La chancelière allemande a par ailleurs affirmé que Téhéran devrait faire face à des sanctions aggravées, dans les domaines de l’énergie et des échanges commerciaux notamment, si elle ne donnait pas de réponse positive sur l’arrêt de son programme nucléaire d’ici le mois de septembre.
"Nous avons manifesté de la patience au cours de ces dernières années, mais je crois qu’il faut résoudre ce problème, ce qui ne peut être le fait d’un seul pays mais de l’action de la communauté internationale" a encore ajouté Angela Merkel, qui a rappelé le consensus du G8 d’agir contre les Iraniens, et portant sur l’impossibilité de laisser le régime des ayatollahs se doter de l’arme atomique.

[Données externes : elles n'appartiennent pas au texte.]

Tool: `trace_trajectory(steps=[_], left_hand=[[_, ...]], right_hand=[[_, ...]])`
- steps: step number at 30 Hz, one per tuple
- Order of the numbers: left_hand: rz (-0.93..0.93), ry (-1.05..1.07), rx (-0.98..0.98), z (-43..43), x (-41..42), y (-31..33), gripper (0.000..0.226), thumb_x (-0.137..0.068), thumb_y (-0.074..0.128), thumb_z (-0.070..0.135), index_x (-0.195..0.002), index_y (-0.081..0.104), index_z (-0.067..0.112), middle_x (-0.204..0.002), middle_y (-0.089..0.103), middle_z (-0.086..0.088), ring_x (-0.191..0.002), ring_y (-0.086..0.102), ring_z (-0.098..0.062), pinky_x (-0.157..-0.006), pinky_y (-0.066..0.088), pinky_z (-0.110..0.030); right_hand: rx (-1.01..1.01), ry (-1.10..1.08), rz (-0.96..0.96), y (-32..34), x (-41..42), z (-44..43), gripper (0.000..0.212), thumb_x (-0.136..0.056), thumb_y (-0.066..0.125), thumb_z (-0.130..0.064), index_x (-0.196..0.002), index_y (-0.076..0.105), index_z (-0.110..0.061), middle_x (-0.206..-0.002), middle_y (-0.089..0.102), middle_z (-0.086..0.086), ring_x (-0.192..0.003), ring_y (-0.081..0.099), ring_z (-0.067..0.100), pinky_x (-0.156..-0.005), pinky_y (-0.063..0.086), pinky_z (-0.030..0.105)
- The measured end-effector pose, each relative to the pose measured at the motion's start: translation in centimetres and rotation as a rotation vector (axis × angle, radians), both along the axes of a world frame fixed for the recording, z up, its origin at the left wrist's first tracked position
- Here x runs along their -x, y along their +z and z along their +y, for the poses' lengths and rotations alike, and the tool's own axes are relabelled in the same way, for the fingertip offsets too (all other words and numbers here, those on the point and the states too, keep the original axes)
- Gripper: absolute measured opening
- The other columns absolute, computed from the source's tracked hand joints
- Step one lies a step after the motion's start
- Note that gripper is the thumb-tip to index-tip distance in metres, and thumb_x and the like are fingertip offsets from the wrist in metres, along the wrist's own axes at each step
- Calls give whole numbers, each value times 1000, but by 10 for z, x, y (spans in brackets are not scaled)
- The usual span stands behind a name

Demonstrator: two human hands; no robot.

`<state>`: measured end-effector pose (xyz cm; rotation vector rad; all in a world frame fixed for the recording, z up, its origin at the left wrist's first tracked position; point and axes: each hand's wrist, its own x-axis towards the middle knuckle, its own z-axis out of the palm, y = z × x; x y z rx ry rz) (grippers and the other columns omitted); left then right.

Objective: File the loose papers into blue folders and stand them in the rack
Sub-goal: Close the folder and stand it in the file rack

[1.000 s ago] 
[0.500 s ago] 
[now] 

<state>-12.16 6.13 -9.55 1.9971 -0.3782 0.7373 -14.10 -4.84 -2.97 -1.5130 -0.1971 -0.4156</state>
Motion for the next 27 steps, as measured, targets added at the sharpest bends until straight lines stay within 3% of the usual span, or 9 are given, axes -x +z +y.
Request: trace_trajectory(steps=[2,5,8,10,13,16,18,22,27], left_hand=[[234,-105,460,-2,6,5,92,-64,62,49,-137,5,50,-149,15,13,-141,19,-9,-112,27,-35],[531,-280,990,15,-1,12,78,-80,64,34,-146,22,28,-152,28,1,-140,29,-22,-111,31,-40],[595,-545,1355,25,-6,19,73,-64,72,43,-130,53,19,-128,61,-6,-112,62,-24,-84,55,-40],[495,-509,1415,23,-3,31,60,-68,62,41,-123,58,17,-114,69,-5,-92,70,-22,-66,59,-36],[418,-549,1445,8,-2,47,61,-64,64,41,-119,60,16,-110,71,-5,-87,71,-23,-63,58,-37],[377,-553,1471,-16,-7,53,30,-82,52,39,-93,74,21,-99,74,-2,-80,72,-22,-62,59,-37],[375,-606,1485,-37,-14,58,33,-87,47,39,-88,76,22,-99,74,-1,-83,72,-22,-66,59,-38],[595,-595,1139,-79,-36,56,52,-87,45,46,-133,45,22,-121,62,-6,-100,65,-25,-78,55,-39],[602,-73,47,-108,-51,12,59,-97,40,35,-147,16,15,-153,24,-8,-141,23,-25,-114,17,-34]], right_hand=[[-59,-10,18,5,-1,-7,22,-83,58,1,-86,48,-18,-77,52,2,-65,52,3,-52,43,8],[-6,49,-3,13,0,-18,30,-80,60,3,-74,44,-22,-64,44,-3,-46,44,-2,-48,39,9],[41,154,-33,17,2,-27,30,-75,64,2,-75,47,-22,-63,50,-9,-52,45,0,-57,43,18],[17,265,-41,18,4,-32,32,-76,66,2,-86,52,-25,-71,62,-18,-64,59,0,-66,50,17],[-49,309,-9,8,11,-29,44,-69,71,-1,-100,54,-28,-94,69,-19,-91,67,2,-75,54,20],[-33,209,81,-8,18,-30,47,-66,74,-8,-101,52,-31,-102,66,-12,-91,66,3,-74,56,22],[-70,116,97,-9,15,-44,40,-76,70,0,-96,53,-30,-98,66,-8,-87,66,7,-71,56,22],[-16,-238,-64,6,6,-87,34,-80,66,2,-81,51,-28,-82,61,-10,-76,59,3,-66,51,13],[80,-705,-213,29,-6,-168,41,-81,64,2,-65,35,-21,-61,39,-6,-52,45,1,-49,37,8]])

Le Premier ministre israélien, qui a lui aussi appelé à prendre des mesures sévères contre la République islamique même en l’absence de décision du Conseil de sécurité de l’ONU, a précisé - en réponse à la question d’un journaliste sur le processus de paix avec les Palestiniens - "qu’il n’y a pas d’accord, ni de décision concernant le gel de la construction en Judée Samarie, mais seulement des rumeurs infondées. Nous essayons de réduire les écarts de position, mais l’information selon laquelle cette résolution a été adoptée n’a aucune base".